At the time baby Euna was in a dream routine and sleeping 7:00pm till 7:00am and my theory on how much happier you can be if you just "accept" the sleepless nights and feeding frustrations was much easier to swallow. I hate 20th July me. Smug *&@$£. Think she knows it all.
Today I am rubbing my eyes after a third night of ALL NIGHT waking and I whilst I recognise 20th July me is right, I felt the need to write to reaffirm my faith in her. After all I can't stop these teeth coming through. There's only so much pain relief the minuscule amount of Calpol that actually makes it down her neck is going to provide. I can't tell her crying won't help but I am sympathising.
So I just need to accept.
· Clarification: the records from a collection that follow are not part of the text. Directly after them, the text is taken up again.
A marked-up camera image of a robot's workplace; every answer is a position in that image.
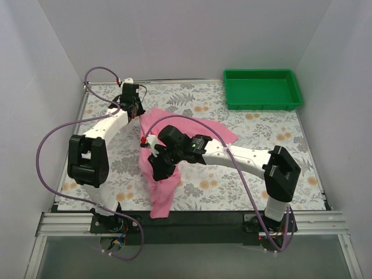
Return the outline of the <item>pink t shirt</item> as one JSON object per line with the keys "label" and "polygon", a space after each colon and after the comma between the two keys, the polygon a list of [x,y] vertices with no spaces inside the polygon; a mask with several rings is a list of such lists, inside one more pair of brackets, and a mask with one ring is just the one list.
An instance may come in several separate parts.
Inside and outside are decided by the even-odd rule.
{"label": "pink t shirt", "polygon": [[[172,115],[172,118],[165,119],[158,123],[154,128],[151,125],[155,121],[165,116]],[[153,107],[150,112],[139,117],[141,126],[141,136],[143,137],[148,130],[151,134],[158,135],[161,130],[172,125],[189,137],[195,135],[207,135],[217,139],[216,135],[206,127],[182,117],[174,117],[165,110]],[[178,167],[167,164],[161,156],[154,157],[150,149],[141,148],[139,156],[139,167],[142,175],[148,180],[149,193],[152,202],[150,217],[153,219],[167,218],[170,213],[176,186],[181,181],[181,173]]]}

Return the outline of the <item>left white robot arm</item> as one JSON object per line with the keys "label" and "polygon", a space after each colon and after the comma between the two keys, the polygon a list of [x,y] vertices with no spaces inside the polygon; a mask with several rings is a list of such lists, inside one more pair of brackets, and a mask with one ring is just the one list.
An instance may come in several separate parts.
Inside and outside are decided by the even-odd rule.
{"label": "left white robot arm", "polygon": [[105,216],[103,225],[113,233],[123,228],[124,219],[115,213],[119,203],[106,180],[109,175],[107,146],[119,131],[142,115],[140,85],[127,78],[120,85],[121,95],[114,98],[106,117],[82,135],[69,139],[67,175],[81,185],[94,203],[94,213]]}

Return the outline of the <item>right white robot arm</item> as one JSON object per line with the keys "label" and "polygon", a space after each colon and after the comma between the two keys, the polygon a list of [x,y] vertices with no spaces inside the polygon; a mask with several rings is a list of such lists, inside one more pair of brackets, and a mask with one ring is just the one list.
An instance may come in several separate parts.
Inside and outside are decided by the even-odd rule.
{"label": "right white robot arm", "polygon": [[265,182],[269,197],[263,213],[264,226],[276,231],[284,224],[283,216],[301,173],[301,168],[284,147],[276,145],[272,150],[254,150],[227,146],[207,135],[189,137],[171,125],[163,128],[159,135],[142,137],[141,146],[151,150],[148,162],[155,181],[171,177],[182,161],[229,168],[239,166]]}

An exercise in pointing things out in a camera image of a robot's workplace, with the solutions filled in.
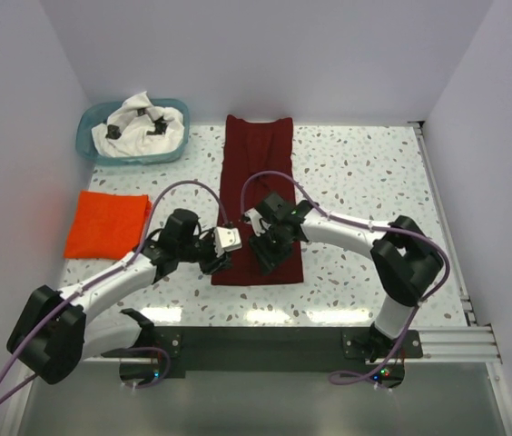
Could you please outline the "dark red t-shirt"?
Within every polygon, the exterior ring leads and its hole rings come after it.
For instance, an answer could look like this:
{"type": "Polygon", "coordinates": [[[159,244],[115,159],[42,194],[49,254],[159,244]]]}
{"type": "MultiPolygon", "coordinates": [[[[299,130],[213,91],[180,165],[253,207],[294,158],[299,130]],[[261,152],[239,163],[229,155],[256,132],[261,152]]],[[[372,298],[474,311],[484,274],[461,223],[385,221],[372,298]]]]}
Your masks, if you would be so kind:
{"type": "MultiPolygon", "coordinates": [[[[272,173],[250,179],[256,173],[267,170],[291,176],[292,141],[293,120],[290,117],[269,123],[251,123],[231,114],[227,116],[219,197],[231,221],[241,219],[242,199],[248,209],[272,192],[288,202],[296,202],[295,188],[288,180],[272,173]],[[246,189],[243,197],[242,188],[246,189]]],[[[292,245],[292,253],[287,261],[265,275],[248,244],[252,228],[242,223],[239,230],[242,248],[232,253],[230,269],[212,276],[212,285],[264,286],[303,282],[299,243],[292,245]]]]}

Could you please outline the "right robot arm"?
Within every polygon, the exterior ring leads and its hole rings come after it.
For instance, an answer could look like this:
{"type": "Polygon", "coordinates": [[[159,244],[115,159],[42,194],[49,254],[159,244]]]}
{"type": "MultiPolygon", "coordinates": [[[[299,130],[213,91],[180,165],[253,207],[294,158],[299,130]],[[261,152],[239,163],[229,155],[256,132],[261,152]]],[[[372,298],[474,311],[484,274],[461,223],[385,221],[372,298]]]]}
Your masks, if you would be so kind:
{"type": "Polygon", "coordinates": [[[373,261],[385,299],[369,331],[353,341],[370,362],[397,349],[419,306],[439,288],[436,279],[449,275],[448,256],[405,215],[392,222],[359,221],[270,193],[242,220],[253,230],[249,245],[263,274],[286,263],[295,243],[323,243],[373,261]]]}

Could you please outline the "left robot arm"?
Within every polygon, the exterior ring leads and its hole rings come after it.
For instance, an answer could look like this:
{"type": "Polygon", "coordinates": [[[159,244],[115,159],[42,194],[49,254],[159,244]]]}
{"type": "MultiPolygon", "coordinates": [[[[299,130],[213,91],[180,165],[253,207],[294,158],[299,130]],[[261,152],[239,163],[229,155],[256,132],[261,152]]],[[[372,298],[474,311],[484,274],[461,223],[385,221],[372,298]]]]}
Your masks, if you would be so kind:
{"type": "Polygon", "coordinates": [[[90,329],[104,311],[175,272],[180,263],[196,263],[204,274],[223,271],[231,267],[231,254],[241,246],[240,233],[231,224],[203,230],[196,213],[177,209],[164,227],[111,267],[60,290],[47,285],[35,289],[6,349],[44,382],[56,384],[84,359],[133,347],[149,326],[141,315],[130,312],[132,326],[90,329]]]}

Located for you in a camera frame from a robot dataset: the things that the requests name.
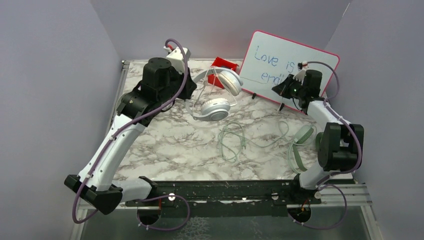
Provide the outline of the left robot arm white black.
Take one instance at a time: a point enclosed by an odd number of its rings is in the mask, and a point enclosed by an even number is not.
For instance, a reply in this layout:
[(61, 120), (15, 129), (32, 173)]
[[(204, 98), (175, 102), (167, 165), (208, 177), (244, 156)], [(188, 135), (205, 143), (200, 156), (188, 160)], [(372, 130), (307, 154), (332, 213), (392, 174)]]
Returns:
[(145, 177), (114, 180), (116, 171), (135, 140), (162, 109), (176, 99), (188, 100), (196, 89), (188, 58), (153, 57), (143, 67), (142, 79), (123, 94), (116, 115), (100, 147), (78, 173), (70, 174), (64, 184), (97, 212), (108, 215), (120, 203), (140, 200), (152, 205), (157, 200), (154, 183)]

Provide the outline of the white headphones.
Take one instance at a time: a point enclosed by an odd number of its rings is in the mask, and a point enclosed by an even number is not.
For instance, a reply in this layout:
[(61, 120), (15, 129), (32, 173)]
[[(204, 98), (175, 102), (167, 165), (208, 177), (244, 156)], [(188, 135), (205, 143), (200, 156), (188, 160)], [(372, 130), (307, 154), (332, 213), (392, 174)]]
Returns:
[[(211, 66), (209, 69), (200, 72), (193, 79), (193, 82), (197, 83), (208, 75), (215, 75), (224, 86), (224, 89), (233, 97), (241, 93), (243, 81), (240, 79), (240, 76), (235, 71), (224, 67)], [(206, 101), (200, 108), (200, 114), (195, 115), (193, 113), (194, 105), (195, 104), (190, 103), (188, 99), (184, 101), (185, 109), (192, 118), (203, 122), (215, 122), (225, 119), (229, 115), (229, 111), (232, 107), (226, 98), (214, 98)]]

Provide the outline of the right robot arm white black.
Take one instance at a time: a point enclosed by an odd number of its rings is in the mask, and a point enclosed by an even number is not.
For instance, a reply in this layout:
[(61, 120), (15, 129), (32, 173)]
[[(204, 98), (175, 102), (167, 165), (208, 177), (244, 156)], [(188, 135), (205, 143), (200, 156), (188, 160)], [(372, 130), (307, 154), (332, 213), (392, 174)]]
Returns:
[(337, 114), (328, 100), (320, 97), (323, 74), (318, 70), (301, 70), (289, 74), (272, 91), (288, 100), (297, 100), (303, 113), (312, 117), (323, 129), (317, 150), (317, 163), (298, 175), (299, 184), (288, 190), (289, 199), (300, 204), (331, 177), (352, 173), (362, 162), (365, 130)]

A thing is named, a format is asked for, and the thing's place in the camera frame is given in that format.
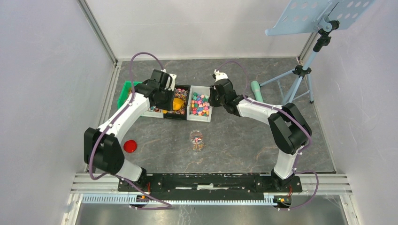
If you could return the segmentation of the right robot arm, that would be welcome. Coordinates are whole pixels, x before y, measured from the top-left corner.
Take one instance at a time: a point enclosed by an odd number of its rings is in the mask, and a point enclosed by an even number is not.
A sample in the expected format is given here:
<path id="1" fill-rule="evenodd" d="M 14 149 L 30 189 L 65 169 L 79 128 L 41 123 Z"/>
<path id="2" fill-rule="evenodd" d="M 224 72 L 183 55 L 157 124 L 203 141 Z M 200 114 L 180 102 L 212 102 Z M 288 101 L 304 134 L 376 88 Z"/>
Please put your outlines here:
<path id="1" fill-rule="evenodd" d="M 238 95 L 228 78 L 217 78 L 210 87 L 210 105 L 223 107 L 229 114 L 263 122 L 270 127 L 279 152 L 271 171 L 271 186 L 284 191 L 293 179 L 299 151 L 310 141 L 312 131 L 293 103 L 267 105 Z"/>

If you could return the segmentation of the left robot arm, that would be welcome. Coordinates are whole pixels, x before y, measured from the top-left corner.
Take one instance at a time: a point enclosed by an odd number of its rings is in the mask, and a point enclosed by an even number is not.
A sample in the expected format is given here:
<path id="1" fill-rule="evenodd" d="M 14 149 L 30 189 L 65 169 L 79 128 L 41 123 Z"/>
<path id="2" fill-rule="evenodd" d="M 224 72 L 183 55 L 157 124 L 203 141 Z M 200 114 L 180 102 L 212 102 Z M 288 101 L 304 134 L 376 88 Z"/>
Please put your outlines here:
<path id="1" fill-rule="evenodd" d="M 84 132 L 84 162 L 89 171 L 98 168 L 106 173 L 130 180 L 136 191 L 147 186 L 143 168 L 127 160 L 121 141 L 136 120 L 149 108 L 173 109 L 177 76 L 165 70 L 154 70 L 150 79 L 131 88 L 127 100 L 116 113 L 98 128 Z"/>

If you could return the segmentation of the clear plastic jar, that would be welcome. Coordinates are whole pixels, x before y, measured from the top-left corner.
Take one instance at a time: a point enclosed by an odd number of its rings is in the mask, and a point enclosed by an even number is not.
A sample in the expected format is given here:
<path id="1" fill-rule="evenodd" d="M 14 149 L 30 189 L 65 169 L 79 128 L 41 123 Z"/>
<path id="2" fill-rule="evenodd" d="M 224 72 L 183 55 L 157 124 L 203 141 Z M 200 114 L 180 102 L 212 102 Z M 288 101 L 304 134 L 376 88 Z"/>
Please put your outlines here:
<path id="1" fill-rule="evenodd" d="M 193 130 L 190 133 L 190 142 L 192 143 L 192 149 L 195 152 L 200 152 L 204 148 L 203 134 L 199 130 Z"/>

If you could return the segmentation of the orange plastic scoop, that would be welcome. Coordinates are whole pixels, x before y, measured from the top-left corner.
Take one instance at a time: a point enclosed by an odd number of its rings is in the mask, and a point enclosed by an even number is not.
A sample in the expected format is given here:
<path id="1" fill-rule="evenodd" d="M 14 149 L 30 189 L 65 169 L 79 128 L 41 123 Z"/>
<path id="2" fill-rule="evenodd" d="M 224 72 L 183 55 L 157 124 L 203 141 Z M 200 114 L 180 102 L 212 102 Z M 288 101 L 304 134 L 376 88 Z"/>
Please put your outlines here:
<path id="1" fill-rule="evenodd" d="M 174 113 L 174 114 L 182 114 L 184 109 L 185 101 L 181 98 L 174 98 L 173 100 L 173 108 L 170 111 L 163 110 L 164 114 Z"/>

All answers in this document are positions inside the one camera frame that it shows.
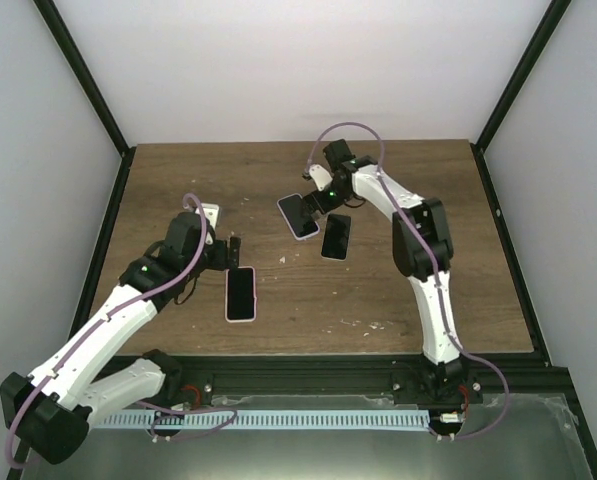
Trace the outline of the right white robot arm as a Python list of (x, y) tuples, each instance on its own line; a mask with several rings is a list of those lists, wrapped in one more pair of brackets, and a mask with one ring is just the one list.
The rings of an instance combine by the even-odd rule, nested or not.
[(343, 139), (329, 143), (323, 153), (326, 168), (309, 157), (303, 171), (316, 186), (303, 210), (324, 215), (357, 196), (390, 220), (392, 258), (412, 286), (422, 326), (418, 378), (429, 400), (446, 402), (466, 373), (449, 292), (454, 246), (444, 205), (391, 178), (381, 159), (355, 156)]

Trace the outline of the black smartphone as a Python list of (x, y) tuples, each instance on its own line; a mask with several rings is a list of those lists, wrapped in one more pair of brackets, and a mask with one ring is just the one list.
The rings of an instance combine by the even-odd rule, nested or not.
[(321, 256), (344, 261), (347, 258), (352, 219), (347, 215), (330, 214), (327, 217)]

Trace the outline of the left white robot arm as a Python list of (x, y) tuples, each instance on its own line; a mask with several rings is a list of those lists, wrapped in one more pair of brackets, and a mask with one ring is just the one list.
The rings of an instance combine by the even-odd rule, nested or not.
[(224, 271), (228, 243), (216, 237), (220, 208), (186, 207), (120, 275), (107, 299), (52, 357), (28, 375), (10, 374), (0, 385), (10, 467), (20, 440), (42, 459), (59, 464), (82, 445), (93, 427), (133, 404), (163, 415), (182, 414), (182, 367), (153, 349), (105, 378), (98, 375), (118, 350), (170, 304), (181, 306), (195, 293), (200, 275)]

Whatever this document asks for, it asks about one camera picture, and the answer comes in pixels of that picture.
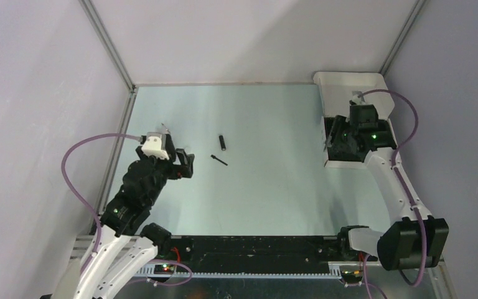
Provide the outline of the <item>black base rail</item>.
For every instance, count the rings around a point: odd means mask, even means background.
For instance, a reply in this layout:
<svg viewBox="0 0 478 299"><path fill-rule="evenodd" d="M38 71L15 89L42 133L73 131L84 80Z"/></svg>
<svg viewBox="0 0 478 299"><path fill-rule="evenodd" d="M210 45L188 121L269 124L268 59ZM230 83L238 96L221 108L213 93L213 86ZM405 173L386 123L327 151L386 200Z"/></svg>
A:
<svg viewBox="0 0 478 299"><path fill-rule="evenodd" d="M160 257L187 265L194 273L246 275L328 274L329 262L355 254L333 236L173 236Z"/></svg>

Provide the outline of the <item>black cylindrical attachment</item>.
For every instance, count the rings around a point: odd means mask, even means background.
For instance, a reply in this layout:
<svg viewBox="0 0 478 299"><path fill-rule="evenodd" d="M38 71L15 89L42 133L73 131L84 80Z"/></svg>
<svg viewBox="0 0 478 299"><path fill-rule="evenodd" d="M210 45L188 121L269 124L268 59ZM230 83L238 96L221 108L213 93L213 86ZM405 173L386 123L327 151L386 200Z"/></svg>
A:
<svg viewBox="0 0 478 299"><path fill-rule="evenodd" d="M226 144L225 144L225 140L224 140L224 137L223 135L219 135L218 136L218 139L219 139L219 143L220 143L220 148L222 151L225 151L227 149L226 147Z"/></svg>

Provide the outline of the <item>aluminium frame front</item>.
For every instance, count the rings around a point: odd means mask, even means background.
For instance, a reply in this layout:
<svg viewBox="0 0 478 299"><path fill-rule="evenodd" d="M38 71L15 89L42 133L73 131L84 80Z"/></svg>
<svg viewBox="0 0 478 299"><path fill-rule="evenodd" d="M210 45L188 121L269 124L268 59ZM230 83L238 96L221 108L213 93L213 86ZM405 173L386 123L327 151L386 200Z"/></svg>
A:
<svg viewBox="0 0 478 299"><path fill-rule="evenodd" d="M298 278L343 280L364 284L364 273L378 265L373 257L349 248L335 236L174 235L153 245L140 236L112 238L100 245L99 257L114 259L93 290L95 298L112 298L130 278Z"/></svg>

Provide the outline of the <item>white box with black tray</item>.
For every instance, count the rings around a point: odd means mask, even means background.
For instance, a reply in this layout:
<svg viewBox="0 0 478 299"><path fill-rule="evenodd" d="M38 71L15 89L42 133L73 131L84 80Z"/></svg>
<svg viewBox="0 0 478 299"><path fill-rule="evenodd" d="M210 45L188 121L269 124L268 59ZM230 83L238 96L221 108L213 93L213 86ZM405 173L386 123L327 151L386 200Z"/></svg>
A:
<svg viewBox="0 0 478 299"><path fill-rule="evenodd" d="M338 153L328 147L327 140L335 117L349 117L351 100L369 90L387 88L383 76L379 73L316 72L313 81L319 88L324 111L321 118L324 167L365 169L357 157Z"/></svg>

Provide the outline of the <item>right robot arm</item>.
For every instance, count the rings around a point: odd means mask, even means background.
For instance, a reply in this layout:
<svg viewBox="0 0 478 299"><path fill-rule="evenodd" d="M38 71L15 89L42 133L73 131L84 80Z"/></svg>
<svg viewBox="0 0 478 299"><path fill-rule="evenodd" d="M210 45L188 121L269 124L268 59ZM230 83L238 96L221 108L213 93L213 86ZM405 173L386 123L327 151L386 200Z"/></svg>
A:
<svg viewBox="0 0 478 299"><path fill-rule="evenodd" d="M387 210L388 227L368 225L341 228L337 252L344 260L361 253L375 257L388 271L434 268L449 235L445 219L424 206L403 169L398 145L388 120L356 124L346 116L324 117L325 167L369 171Z"/></svg>

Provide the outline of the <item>small black cleaning brush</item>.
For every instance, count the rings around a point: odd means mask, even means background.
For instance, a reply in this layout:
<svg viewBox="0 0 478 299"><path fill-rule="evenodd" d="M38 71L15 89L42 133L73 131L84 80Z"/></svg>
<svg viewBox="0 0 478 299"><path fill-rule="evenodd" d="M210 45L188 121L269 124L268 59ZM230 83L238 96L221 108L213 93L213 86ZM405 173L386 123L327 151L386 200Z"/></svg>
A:
<svg viewBox="0 0 478 299"><path fill-rule="evenodd" d="M220 158L216 157L214 154L211 154L210 157L216 161L218 161L219 163L222 163L223 165L225 166L228 166L228 163L224 162L223 160L221 160Z"/></svg>

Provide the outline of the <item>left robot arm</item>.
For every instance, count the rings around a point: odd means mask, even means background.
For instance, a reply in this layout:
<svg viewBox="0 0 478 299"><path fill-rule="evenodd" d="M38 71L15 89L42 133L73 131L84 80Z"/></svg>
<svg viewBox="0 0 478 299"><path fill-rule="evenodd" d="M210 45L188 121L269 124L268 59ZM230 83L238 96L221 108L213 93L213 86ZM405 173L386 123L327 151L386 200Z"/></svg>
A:
<svg viewBox="0 0 478 299"><path fill-rule="evenodd" d="M195 156L171 146L141 145L136 152L86 254L70 263L46 298L114 298L140 268L171 254L171 233L143 222L168 180L193 176Z"/></svg>

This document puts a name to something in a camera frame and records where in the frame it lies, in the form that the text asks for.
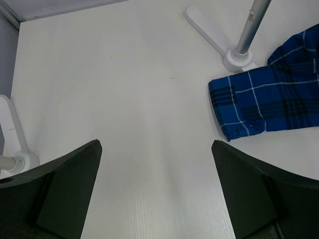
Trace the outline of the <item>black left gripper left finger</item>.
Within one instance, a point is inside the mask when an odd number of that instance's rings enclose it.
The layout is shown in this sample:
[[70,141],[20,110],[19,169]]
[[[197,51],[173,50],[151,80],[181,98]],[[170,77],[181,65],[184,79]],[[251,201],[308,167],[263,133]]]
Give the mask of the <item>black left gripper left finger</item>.
[[2,239],[81,238],[102,146],[93,140],[0,181]]

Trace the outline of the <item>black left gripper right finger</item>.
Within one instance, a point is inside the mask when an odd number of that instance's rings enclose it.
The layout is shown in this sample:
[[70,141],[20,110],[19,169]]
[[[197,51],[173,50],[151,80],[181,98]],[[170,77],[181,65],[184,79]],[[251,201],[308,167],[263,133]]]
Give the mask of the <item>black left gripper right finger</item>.
[[317,239],[319,182],[220,140],[212,154],[237,239]]

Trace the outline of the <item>blue plaid shirt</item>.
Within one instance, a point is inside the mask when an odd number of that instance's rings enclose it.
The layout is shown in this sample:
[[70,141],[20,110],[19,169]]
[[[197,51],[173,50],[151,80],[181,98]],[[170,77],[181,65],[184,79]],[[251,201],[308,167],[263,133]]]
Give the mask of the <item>blue plaid shirt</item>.
[[290,37],[267,65],[212,80],[211,103],[227,140],[319,124],[319,27]]

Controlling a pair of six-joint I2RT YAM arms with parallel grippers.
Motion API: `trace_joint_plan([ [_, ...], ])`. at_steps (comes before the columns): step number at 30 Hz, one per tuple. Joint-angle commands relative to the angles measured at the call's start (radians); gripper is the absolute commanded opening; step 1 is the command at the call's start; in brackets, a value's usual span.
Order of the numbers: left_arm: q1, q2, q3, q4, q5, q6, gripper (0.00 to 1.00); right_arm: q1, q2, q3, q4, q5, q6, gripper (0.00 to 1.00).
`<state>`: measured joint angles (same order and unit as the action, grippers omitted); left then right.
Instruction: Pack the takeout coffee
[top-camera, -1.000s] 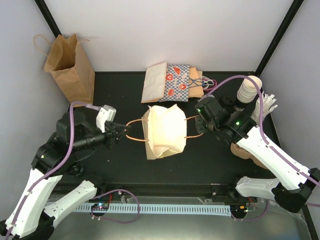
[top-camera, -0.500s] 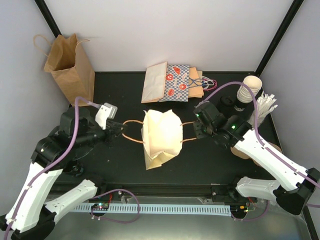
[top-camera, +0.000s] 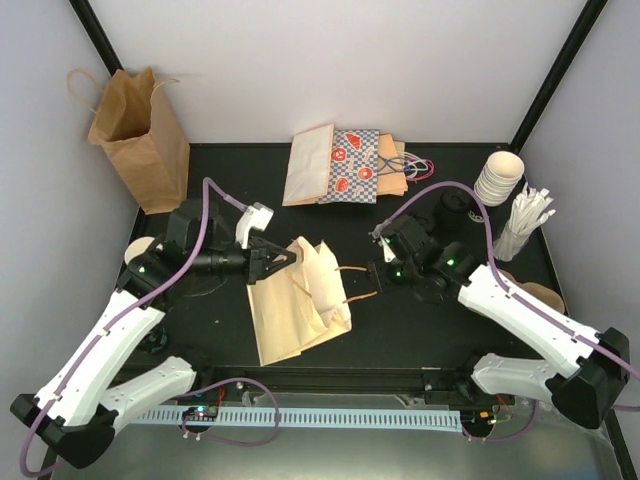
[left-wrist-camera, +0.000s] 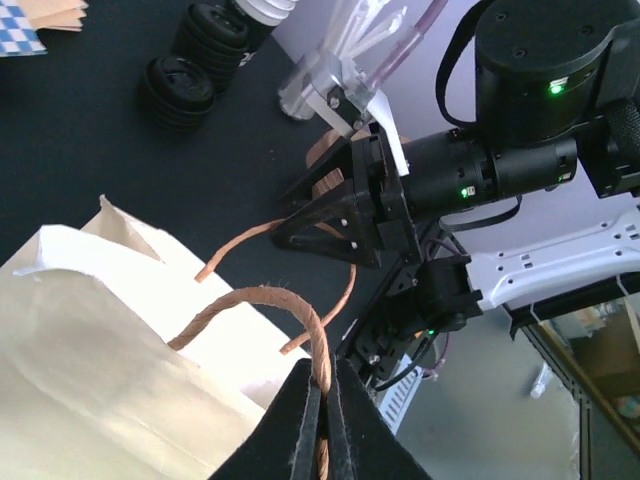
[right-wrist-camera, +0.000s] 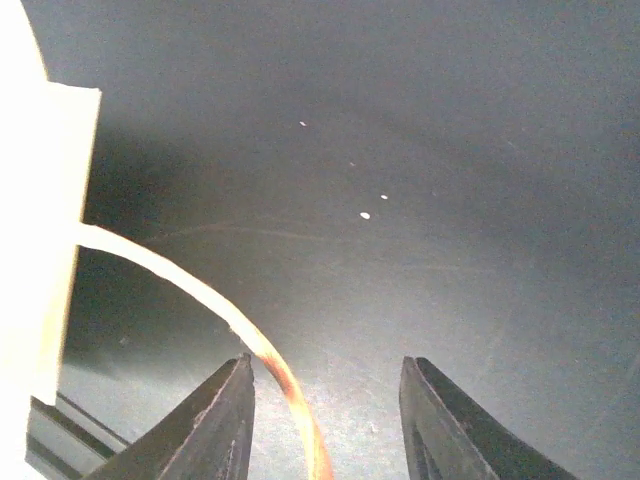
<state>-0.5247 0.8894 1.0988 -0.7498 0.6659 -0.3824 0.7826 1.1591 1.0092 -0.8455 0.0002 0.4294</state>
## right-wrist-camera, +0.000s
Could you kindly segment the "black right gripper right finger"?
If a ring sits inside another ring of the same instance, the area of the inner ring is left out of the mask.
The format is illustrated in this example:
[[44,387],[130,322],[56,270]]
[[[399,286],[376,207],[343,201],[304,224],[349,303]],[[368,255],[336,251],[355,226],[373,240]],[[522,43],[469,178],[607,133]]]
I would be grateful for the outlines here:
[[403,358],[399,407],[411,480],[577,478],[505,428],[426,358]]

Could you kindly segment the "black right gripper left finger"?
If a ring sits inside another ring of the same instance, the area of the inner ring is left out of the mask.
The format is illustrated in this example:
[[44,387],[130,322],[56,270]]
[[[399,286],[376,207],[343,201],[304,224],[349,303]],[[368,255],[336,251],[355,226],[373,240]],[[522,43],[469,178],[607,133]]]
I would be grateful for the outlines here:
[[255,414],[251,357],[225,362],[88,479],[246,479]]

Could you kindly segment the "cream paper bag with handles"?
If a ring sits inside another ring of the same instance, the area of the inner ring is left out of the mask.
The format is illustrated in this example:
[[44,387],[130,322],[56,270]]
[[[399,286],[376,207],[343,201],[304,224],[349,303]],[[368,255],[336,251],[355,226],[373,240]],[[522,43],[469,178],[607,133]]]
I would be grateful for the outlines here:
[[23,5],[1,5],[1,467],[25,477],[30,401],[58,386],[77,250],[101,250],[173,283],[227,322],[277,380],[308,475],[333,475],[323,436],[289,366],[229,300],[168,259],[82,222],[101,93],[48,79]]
Accept the fact she still went down like a dream but literally woke the SECOND I got in to bed at 10:30pm. Accept seeing the clock at 11, 12, 1, 2, 3, 4, 5 and 6:00am. Accept the husbands snoring every time I slip (briefly and foolishly) back in to bed. Accept the breastfeeding enforced caffeine restrictions the next day.
And most of all, as it's often the hardest part, accept that as soon as you've admitting defeat, got up and drank your first (sleep stopping) coffee THIS...
Lesson: Think whatever you got to think to keep your sense of humour.